Mr. Ormston’s next letter provided something of a relief from these gloomy thoughts.
Dear Lady Eleanor Lindel,
I entirely concur with your dismay at the idea of a tête-à-tête with an unknown man, though I should assure you that I am indeed a gentleman. As the younger son of Baron Plumptre, I took my uncle’s surname in honor of his leaving me a snug fortune. I hope that I do not offend you by speaking so directly of these matters. Though I have little hope of refreshing your memory, as I recall, you wore a gown of some sort of blue stuff, and we talked of Miss Burney’s play, The Witlings. You did not care for the actress who played Mrs. Voluble.
With deep respect,
Hon. Josiah Ormston
“Well, now you must remember him,” Anne said with triumph, waving the letter. “You didn’t like Mrs. Voluble.”
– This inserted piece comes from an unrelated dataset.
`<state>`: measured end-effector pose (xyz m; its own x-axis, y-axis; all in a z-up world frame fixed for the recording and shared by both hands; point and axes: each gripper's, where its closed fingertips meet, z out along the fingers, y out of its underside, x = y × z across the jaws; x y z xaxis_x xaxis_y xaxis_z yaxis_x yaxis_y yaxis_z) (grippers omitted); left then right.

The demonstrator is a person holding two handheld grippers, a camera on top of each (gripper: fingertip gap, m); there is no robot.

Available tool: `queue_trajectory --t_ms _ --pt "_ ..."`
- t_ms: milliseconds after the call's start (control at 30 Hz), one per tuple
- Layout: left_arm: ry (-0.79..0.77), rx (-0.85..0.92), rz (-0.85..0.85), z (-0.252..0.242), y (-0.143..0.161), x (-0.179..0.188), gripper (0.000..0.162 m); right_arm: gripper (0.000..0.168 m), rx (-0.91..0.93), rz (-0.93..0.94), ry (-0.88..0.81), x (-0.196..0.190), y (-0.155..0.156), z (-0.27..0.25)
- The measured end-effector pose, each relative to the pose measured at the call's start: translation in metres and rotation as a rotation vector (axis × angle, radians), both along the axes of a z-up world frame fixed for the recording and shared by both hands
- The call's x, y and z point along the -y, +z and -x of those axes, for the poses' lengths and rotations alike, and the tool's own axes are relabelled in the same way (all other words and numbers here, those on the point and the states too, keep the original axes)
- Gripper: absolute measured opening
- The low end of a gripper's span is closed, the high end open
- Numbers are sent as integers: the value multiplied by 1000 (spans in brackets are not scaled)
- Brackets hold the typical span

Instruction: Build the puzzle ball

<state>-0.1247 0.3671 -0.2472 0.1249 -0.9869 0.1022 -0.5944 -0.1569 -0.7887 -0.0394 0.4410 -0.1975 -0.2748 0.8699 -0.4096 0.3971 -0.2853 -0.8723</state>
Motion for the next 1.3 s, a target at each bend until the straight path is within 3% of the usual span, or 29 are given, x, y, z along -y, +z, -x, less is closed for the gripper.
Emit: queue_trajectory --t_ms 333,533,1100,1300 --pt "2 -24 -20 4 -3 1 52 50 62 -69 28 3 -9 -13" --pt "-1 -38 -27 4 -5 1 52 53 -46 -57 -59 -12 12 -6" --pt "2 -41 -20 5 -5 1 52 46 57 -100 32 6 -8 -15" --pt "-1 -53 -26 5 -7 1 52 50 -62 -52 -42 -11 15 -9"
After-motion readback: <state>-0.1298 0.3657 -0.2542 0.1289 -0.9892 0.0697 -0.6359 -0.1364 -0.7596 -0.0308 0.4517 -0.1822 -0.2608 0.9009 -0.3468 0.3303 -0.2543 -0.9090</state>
“No one did,” Eleanor said. “I barely recall the play, but every review said that Mrs. Voluble was shrill and unpleasant.”
“What I like about this man is that he remembers everything about dancing with you,” Anne said, dropping the letter and turning to her mother’s Debrett’s, always handy on the parlor table. “It would be very nice for you to experience some adoration. Yes, he’s here, listed not under Ormston, but as a second son to Plumptre. Josiah is not a wonderful name, but a sturdy one, don’t you think?”
“I suppose.”
“You must go,” Anne said. “Mother will never let you hear the end of it otherwise.”
Dear Mr. Ormston,
I would be pleased to accompany you to the park tomorrow.